**Try it**: Check every line of the material for the word "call". Copy those that have it.

**Data section**:
—————

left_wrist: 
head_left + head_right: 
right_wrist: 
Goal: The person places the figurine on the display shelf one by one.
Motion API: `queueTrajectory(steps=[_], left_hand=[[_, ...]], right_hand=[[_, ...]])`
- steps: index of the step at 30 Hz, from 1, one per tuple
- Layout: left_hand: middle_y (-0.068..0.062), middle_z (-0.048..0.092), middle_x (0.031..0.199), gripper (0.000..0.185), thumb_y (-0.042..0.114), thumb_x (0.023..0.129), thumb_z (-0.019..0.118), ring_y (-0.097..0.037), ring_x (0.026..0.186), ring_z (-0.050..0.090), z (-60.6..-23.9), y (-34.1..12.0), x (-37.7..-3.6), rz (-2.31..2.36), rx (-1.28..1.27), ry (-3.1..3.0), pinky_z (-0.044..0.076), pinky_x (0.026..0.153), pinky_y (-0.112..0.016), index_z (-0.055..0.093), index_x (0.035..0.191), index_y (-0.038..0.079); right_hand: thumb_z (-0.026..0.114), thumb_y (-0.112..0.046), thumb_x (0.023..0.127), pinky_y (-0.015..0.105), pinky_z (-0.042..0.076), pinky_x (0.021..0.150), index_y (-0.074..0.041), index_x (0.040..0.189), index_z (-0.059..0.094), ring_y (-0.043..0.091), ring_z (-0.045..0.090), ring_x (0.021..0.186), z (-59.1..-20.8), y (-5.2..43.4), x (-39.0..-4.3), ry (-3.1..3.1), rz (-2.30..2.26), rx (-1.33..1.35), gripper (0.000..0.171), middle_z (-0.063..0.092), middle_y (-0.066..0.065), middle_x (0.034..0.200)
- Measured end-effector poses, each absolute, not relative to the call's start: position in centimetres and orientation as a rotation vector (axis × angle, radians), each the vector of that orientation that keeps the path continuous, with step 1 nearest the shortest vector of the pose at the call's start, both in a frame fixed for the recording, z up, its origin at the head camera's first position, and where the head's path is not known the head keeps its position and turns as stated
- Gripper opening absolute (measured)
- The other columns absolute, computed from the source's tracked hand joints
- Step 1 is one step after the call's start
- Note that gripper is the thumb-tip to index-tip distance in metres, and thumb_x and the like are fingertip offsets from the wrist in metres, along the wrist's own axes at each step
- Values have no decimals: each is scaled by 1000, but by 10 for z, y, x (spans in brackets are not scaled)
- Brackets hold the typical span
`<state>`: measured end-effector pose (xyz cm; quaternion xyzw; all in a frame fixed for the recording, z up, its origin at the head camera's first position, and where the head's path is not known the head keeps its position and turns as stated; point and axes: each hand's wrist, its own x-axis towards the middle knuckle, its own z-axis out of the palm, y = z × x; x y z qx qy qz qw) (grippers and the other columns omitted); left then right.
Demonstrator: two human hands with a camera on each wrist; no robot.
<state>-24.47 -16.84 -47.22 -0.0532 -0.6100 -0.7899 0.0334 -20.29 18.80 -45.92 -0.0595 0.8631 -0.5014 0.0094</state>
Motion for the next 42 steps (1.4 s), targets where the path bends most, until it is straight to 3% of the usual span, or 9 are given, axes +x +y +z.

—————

**Exercise answer**:
- Measured end-effector poses, each absolute, not relative to the call's start: position in centimetres and orientation as a rotation vector (axis × angle, radians), each the vector of that orientation that keeps the path continuous, with step 1 nearest the shortest vector of the pose at the call's start, both in a frame fixed for the recording, z up, its origin at the head camera's first position, and where the head's path is not known the head keeps its position and turns as stated
- Step 1 is one step after the call's start

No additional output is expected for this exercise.